The Art of the Consult
The cosmetic facial consult is probably the most important time spent during the entire cosmetic experience. This time is not only important for the patient but also for the doctor and staff. To appreciate the true nature of the communication the patient and the surgeon must understand each other’s role. The patient should keep in mind that the surgeon and his or her staff do this all day every day and are used to discussing personal details with patients. For this reason the patient should not be nervous. It is not uncommon for patients to be somewhat nervous (or sometimes embarrassed) to discuss their esthetic shortcomings. After all, no one likes telling someone else about the things that make them look old. Frequently patients will actually be sweating during the consultation because they are nervous. The problem with a nervous patient is that they will not be able to talk or listen as well as a relaxed patient, so my prime advice is to relax! The main job of the patient is to talk, but it is up to the surgeon and staff to set the stage. By the way, I am not a big fan of surgeons that do not personally participate in the consult. If I am a patient and I go to a surgeon’s office for a cosmetic consult and I don’t speak personally with the surgeon or have an exam by the surgeon, a red light goes off. If a surgeon is too busy or too important to do a consult, then I question how much he or she will participate in the remainder of the surgical experience.
The way I personally set the stage is to hand the patient a mirror and simply ask them “what would you like to change about your face and neck, Mrs. Smith?” The wrong answer is “what do you think I need doctor?” This is an incorrect response because the patient must take responsibility and participate in describing what actually bothers them. If a patient cannot describe what they want improved then they have not put enough time and thought into the consideration of cosmetic facial surgery. This is no time to be spoon fed as it is extremely important for the patient to actually list the exact things that they would like to change, in the order of their importance.
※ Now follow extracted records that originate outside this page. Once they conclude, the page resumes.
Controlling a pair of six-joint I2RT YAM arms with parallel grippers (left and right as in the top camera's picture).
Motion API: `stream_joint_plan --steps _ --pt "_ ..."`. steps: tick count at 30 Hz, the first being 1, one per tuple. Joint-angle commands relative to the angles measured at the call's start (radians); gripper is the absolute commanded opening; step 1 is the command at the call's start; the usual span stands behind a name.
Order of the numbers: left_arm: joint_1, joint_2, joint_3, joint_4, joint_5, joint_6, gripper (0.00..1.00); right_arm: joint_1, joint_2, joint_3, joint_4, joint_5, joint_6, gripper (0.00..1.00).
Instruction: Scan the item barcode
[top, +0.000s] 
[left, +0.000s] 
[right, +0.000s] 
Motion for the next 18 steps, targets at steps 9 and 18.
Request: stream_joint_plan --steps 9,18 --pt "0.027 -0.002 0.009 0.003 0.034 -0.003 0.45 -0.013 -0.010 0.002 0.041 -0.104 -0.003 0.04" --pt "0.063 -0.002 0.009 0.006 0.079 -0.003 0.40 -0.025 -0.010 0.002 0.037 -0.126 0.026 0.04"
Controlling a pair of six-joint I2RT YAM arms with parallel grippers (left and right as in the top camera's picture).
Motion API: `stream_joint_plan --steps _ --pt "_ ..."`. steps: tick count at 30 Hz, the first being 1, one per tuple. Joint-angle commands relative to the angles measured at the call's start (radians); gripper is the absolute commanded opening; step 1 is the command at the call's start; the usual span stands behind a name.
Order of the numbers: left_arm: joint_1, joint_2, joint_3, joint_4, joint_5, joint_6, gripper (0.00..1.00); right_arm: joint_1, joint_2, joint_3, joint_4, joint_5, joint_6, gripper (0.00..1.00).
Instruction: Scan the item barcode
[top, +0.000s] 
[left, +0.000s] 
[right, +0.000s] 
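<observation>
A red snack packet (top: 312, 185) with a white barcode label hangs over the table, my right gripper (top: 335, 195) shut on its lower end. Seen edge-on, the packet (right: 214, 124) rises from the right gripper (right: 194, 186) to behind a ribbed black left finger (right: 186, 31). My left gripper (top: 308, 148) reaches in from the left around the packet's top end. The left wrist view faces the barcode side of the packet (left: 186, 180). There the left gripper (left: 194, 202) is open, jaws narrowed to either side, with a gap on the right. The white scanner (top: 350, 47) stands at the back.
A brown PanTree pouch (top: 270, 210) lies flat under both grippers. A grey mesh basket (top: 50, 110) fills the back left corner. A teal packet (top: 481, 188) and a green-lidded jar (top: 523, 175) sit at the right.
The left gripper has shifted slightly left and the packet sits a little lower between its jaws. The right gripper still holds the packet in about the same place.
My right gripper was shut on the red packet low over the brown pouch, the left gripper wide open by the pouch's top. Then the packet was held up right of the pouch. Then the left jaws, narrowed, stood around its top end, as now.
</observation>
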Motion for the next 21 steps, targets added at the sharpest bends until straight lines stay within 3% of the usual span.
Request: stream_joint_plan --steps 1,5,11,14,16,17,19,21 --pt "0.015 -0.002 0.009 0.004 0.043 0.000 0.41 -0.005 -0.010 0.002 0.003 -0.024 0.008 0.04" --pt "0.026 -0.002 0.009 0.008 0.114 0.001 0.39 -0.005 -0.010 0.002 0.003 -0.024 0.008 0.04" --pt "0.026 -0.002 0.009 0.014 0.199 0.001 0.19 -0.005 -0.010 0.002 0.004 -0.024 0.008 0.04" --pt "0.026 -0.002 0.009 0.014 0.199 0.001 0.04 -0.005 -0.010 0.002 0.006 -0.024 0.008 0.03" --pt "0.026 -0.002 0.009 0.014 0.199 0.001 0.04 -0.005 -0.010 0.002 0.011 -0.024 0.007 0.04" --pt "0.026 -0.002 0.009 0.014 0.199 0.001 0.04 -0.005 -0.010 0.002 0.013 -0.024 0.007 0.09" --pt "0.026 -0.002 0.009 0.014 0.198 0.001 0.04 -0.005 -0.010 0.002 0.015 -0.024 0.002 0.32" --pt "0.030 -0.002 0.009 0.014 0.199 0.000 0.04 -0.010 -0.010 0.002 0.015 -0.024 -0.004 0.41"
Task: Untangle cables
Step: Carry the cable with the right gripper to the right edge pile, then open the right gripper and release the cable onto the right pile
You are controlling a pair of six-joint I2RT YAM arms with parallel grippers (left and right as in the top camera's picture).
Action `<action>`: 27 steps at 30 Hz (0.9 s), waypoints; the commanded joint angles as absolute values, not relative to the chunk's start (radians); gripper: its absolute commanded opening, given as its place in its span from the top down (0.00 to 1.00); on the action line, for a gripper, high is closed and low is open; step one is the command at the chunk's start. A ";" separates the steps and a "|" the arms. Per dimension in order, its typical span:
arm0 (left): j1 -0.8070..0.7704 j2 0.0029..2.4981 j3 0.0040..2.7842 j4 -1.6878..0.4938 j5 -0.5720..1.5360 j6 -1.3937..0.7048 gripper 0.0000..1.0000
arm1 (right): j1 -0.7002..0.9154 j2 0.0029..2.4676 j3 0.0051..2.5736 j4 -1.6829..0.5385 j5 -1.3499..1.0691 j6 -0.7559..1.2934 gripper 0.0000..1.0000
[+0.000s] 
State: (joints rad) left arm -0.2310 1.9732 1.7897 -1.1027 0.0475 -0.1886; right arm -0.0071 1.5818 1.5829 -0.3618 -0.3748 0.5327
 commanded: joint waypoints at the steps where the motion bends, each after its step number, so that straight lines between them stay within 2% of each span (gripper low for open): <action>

Now, this does not mean that the surgeon won’t supply guidance, but again, the patient must have a good idea of what they want improved. Then, it is the job of the surgeon and staff to assist them in expressing the problems and provide a succinct explanation of what options exist. The surgeon must first be a good listener, then a good advisor.
For the doctor and staff participation, it is important to remember that we consult and operate on thousands of patients a year, but the patient in the exam chair may only do this once in their life and are not accustomed to the complicated words and many times what the surgery actually does. I tell my staff that we must pretend that each patient is the only one we will operate on this year and to assume they don’t know anything about the procedures and we must educate them like they were family. An example is a patient that comes to the office complaining about their eyelids and requesting cosmetic eyelid surgery. The patient may not realize that their real problem is their sagging brows and forehead and that instead of upper eyelid surgery, they may actually need a brow lift. There are many different combinations of procedures to treat a given problem and a good surgeon will take the time to explain the options to the patient. Please don’t misinterpret that I am saying that the patients are dumb and don’t know what they want or need, as that is far from true. In this day and age of the Internet, most patients are very sophisticated and already know a lot of information about their aging and the contemporary treatment. The problem is that not all information out there is accurate and sometimes it takes some reeducation. I think it is a great advantage for my patients to study my website prior to the consult as it makes the consultation much easier. Knowledge is power, but it has to be the right knowledge! By the way, if something you read or hear about sounds too good to be true, it probably is! In terms of patient pre consult “homework” it really helps to write down your concerns is descending order of what bothers you the most. Also relevant questions about the procedure, anesthesia, recovery, complications, etc. are beneficial. Actually having a list prevents the patient form forgetting to ask about important questions.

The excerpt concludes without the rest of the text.